## Work instruction
Scan the entries for lines with the word "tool", then copy those lines.

## Information
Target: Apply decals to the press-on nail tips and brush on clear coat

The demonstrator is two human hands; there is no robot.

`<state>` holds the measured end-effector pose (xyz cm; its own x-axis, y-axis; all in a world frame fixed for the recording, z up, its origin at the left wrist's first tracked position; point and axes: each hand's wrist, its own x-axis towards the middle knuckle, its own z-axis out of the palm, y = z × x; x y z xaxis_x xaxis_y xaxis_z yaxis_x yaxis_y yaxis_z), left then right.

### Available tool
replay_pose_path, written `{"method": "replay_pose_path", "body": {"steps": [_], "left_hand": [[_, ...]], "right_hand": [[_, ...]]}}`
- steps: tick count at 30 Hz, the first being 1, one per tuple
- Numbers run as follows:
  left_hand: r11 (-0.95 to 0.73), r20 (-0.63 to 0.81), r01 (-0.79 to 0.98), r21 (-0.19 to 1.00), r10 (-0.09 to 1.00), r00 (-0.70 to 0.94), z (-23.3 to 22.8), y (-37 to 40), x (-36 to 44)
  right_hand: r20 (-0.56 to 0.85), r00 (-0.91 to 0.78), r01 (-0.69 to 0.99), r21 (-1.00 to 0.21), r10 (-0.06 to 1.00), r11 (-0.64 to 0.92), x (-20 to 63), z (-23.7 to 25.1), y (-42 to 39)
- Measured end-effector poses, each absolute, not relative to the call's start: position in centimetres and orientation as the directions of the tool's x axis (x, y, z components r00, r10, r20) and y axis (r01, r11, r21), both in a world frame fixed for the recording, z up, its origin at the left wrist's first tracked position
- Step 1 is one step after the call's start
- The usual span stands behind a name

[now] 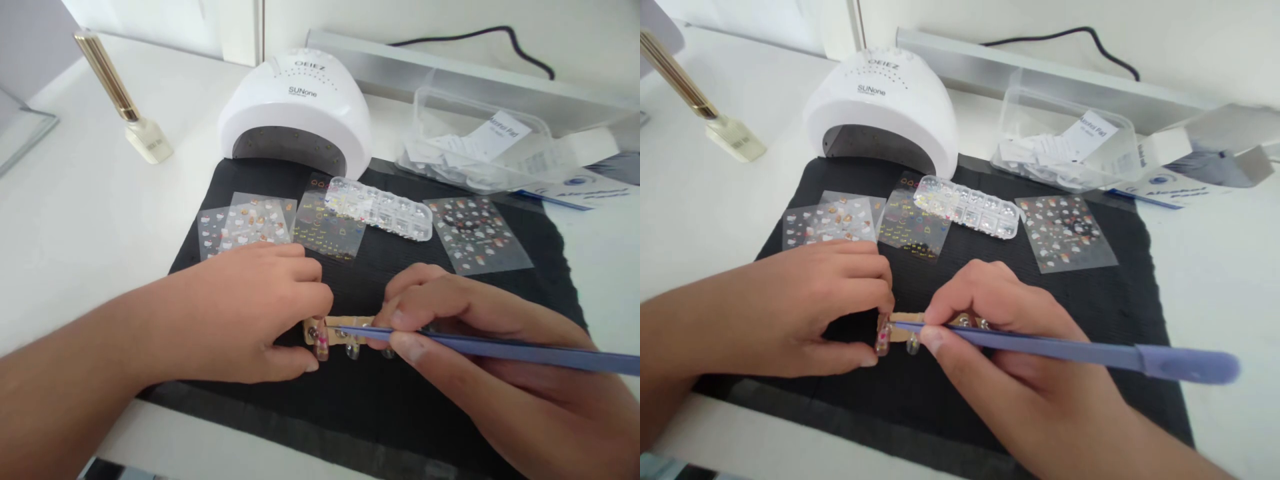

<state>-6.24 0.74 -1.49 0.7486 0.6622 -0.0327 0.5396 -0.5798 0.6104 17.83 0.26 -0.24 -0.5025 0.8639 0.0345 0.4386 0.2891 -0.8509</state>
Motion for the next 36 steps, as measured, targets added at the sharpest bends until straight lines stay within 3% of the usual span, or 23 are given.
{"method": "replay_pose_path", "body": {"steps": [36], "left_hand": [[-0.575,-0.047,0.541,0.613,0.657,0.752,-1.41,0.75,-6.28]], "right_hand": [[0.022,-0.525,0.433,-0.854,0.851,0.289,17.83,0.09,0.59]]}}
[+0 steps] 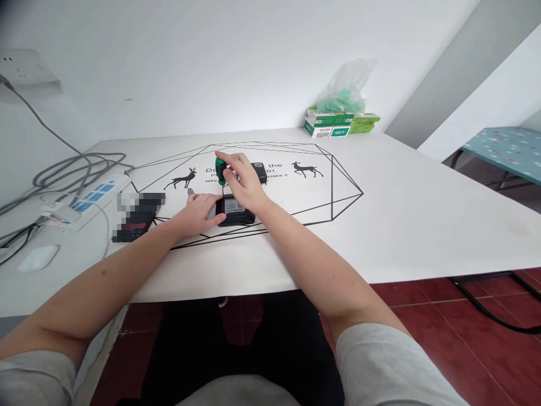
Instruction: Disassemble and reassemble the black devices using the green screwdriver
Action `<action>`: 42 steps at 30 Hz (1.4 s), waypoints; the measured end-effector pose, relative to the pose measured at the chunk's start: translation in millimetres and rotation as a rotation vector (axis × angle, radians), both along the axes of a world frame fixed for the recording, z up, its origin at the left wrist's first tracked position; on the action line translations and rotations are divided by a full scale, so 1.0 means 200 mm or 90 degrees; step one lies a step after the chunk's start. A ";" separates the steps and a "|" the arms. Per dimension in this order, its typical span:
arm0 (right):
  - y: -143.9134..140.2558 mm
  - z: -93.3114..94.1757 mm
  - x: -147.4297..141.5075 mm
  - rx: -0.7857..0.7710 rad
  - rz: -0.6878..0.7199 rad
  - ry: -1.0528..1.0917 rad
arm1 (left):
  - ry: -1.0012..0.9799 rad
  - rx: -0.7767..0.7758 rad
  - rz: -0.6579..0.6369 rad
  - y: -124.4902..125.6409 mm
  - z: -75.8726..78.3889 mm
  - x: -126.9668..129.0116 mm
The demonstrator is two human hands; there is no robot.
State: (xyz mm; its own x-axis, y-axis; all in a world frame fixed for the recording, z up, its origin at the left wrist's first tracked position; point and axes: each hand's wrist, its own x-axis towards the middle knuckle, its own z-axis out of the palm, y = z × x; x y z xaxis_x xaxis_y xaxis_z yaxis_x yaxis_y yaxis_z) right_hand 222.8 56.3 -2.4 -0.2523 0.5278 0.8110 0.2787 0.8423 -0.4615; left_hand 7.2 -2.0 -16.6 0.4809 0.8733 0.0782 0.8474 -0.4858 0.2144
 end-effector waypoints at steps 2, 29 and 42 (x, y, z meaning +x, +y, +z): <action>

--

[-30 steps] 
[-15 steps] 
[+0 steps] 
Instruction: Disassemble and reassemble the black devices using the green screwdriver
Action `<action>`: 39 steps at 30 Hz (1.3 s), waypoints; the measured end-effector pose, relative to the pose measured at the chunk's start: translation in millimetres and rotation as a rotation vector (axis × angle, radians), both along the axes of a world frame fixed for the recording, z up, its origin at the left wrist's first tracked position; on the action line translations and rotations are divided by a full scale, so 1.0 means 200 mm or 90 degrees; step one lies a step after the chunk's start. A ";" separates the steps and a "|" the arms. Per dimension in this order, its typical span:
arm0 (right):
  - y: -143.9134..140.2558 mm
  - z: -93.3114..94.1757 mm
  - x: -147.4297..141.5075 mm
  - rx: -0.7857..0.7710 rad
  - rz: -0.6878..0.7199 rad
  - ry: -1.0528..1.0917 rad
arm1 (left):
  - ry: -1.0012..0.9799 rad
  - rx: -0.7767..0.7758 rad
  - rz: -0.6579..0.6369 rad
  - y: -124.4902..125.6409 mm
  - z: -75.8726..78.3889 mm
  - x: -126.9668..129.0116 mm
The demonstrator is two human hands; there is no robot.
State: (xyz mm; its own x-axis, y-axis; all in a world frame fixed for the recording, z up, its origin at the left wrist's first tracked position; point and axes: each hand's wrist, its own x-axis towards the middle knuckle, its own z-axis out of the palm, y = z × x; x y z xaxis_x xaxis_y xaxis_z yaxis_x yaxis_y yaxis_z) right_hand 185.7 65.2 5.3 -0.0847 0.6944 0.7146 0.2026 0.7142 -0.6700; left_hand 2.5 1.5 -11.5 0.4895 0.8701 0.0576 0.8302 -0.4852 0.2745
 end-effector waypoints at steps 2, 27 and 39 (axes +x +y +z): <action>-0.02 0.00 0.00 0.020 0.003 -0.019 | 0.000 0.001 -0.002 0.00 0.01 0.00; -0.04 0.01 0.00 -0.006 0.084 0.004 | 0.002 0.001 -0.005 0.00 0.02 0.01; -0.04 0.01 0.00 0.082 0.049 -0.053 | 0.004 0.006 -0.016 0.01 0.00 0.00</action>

## Reply to the exercise
### Available tool
- Measured end-effector poses, each absolute, not relative to the call's start: position in centimetres and orientation as the directions of the tool's x axis (x, y, z components r00, r10, r20) and y axis (r01, r11, r21), both in a world frame fixed for the recording, z up, its origin at the left wrist's first tracked position

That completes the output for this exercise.